Member of the National Assembly of the Republic of Serbia
- In office 26 October 2022 – 28 November 2022
- In office 3 August 2020 – 1 August 2022

Personal details
- Born: 20 February 1989 (age 37) Belgrade, SR Serbia, SFR Yugoslavia
- Party: SNS
- Profession: Entrepreneur

= Ivana Popović =

Serbian publisher, entrepreneur, and politician

Ivana Popović (Ивана Поповић; born 20 February 1989) is a Serbian publisher, entrepreneur, and politician. She has served two terms in the Serbian national assembly and is now a state secretary in the ministry of agriculture, forestry, and water management. Popović is a member of the Serbian Progressive Party (SNS).

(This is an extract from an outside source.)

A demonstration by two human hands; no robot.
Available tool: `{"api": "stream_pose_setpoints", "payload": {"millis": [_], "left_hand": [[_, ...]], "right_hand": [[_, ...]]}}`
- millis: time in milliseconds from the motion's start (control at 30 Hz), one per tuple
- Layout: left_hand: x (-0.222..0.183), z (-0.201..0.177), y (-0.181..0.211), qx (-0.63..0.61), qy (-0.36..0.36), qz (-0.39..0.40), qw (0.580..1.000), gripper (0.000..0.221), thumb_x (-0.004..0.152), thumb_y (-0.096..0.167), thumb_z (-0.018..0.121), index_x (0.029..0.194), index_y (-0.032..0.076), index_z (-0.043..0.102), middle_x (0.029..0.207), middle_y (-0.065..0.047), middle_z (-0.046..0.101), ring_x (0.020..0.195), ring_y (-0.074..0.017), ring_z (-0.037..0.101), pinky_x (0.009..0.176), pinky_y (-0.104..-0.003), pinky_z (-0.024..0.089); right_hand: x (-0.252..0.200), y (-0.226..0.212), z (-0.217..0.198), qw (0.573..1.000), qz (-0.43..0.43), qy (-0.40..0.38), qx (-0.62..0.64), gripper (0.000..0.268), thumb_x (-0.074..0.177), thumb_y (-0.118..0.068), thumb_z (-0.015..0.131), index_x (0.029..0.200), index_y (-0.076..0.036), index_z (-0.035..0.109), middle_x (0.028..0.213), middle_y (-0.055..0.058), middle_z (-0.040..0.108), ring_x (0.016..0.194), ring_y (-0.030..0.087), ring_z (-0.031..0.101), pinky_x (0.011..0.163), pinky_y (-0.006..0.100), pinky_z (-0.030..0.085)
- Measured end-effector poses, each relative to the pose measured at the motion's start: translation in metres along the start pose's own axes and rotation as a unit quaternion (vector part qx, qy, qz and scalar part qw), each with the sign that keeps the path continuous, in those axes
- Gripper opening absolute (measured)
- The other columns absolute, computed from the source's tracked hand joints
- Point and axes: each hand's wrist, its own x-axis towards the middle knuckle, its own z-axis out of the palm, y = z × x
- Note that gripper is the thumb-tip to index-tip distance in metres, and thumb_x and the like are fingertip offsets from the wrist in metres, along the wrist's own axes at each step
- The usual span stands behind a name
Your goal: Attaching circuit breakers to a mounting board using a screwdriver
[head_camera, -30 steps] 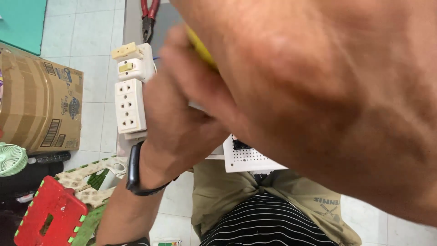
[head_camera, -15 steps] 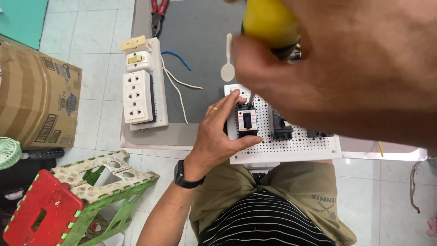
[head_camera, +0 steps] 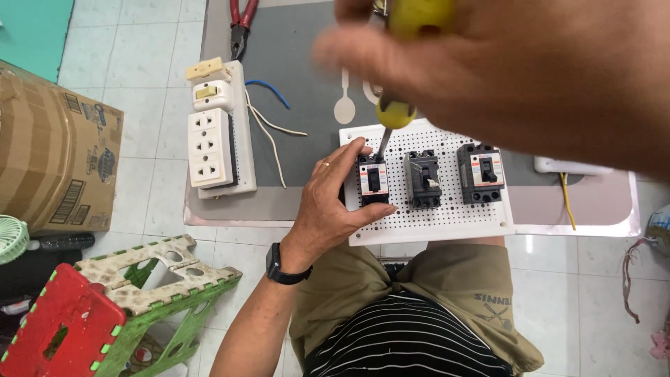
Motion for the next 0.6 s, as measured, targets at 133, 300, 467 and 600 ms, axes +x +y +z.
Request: {"api": "stream_pose_setpoints", "payload": {"millis": [133,300,467,600], "left_hand": [[0.0,0.001,0.0,0.003,-0.001,-0.017,1.0,0.088,0.078,0.055,0.07,0.143,0.005,0.039,0.134,-0.008,0.06,0.133,-0.0277,0.052,0.108,-0.046,0.04],[0.0,0.001,0.002,0.003,-0.007,-0.016,1.0,0.085,0.08,0.055,0.068,0.143,0.005,0.04,0.137,-0.01,0.058,0.134,-0.0297,0.051,0.108,-0.047,0.04],[-0.002,0.004,-0.001,0.006,0.017,0.002,1.0,0.085,0.08,0.053,0.071,0.142,0.004,0.04,0.135,-0.007,0.059,0.132,-0.0273,0.053,0.109,-0.045,0.041],[-0.003,0.005,-0.002,0.009,0.022,0.006,1.0,0.085,0.08,0.053,0.07,0.142,0.003,0.04,0.134,-0.009,0.06,0.132,-0.029,0.053,0.108,-0.046,0.043]], "right_hand": [[-0.002,0.003,-0.015,1.0,-0.01,0.008,-0.009,0.034,0.084,-0.022,0.052,0.109,-0.004,0.067,0.108,0.011,0.071,0.098,0.021,0.067,0.088,0.035,0.053],[-0.003,0.012,-0.06,0.999,-0.02,0.015,-0.02,0.034,0.084,-0.021,0.052,0.109,-0.004,0.067,0.108,0.011,0.07,0.099,0.021,0.067,0.088,0.035,0.053],[-0.007,0.021,-0.115,0.999,-0.031,0.022,-0.034,0.033,0.084,-0.02,0.052,0.109,-0.004,0.067,0.109,0.012,0.07,0.1,0.022,0.067,0.089,0.036,0.053],[-0.009,0.032,-0.157,0.998,-0.04,0.024,-0.042,0.033,0.084,-0.019,0.053,0.108,-0.003,0.067,0.11,0.012,0.07,0.1,0.022,0.067,0.09,0.036,0.053]]}}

==Early life and private career==
Popović was born in Belgrade, in what was then the Socialist Republic of Serbia in the Socialist Federal Republic of Yugoslavia. She holds a bachelor's degree as an economist and has been the marketing manager of the journals Ona and Černogorija. After the start of her professional career, she moved to her family's farm at Kržava in the Krupanj municipality and founded the Džemara company, which specializes in jams and also produces sauces, spices, and other food products. She was awarded the cup for innovation in agribusiness at the 86th Annual Agricultural Fair in Novi Sad in 2019.

==Politician==
===Parliamentarian and state secretary===
Popović was given the fifth position on the Progressive Party's For Our Children electoral list in the 2020 Serbian parliamentary election. This was tantamount to election, and she was indeed elected when the list won a landslide majority victory with 188 out of 250 mandates. During the campaign, she said that her priorities would be small entrepreneurs, youth issues, and ensuring youth have a reason to remain in Serbia.

In her first parliamentary term, Popović was a member of the economy committee (Note: Formally known as the Committee on the Economy, Regional Development, Trade, Tourism and Energy.) and the culture and information committee, a deputy member of the agriculture committee, (Note: Formally known as the Agriculture, Forestry, and Water Management Committee.) a member of Serbia's delegation to the Inter-Parliamentary Union, the leader of Serbia's parliamentary friendship group with South Korea, and a member of the parliamentary friendship groups with Australia, Austria, China, the Czech Republic, Germany, Hungary, Japan, Qatar, Russia, Saudi Arabia, Turkey, the United Arab Emirates, the United Kingdom, and the United States of America.

Popović received the 129th position on the SNS's Together We Can Do Everything list in the 2022 Serbian parliamentary election. The list won a plurality victory with 120 seats, and she was not immediately re-elected. She briefly returned to the assembly in October 2022 as a replacement delegate before standing down the following month.

Popović was appointed as a state secretary in Serbia's ministry of agriculture, forestry, and water management in late 2022. In the term that followed, she represented the ministry at various events throughout Serbia, including the "Taste of the South" event in Vlasotince and the fifteenth agricultural fair in Kruševac. She was appointed to a second term as state secretary after Serbia's new administration was formed in May 2024.

===Municipal politics===
Popović received the fifth position the Progressive Party's list for the Krupanj municipal assembly in the 2020 Serbian local elections (held concurrently with that year's parliamentary election) and was elected when the list won a majority victory with twenty-five out of thirty-five seats. Her term ended on 30 October 2023 when the assembly was dissolved for early elections.